_WORK REQUIRED_
Gather every line below where "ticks" appears.

------------------------------------------------

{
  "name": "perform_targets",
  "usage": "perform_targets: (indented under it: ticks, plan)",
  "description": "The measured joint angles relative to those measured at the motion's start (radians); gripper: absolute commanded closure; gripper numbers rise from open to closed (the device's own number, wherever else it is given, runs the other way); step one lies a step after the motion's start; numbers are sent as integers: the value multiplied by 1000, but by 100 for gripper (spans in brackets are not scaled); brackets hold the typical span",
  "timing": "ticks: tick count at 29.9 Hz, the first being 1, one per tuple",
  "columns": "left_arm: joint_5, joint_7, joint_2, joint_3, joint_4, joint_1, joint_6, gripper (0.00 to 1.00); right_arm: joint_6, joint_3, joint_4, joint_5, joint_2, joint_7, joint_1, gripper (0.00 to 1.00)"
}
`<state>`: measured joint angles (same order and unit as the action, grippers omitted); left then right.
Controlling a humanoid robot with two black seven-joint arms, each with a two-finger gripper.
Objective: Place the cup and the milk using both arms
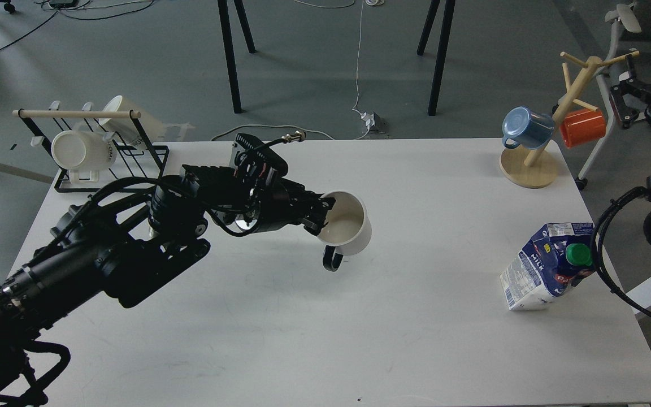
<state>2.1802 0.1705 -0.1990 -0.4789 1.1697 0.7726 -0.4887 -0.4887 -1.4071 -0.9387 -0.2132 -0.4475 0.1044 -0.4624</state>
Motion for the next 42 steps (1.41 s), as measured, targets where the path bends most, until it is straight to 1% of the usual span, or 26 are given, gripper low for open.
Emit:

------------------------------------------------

_SOLUTION TO THE EXERCISE_
  "usage": "perform_targets: (indented under it: ticks, plan)",
  "timing": "ticks: tick count at 29.9 Hz, the first being 1, one per tuple",

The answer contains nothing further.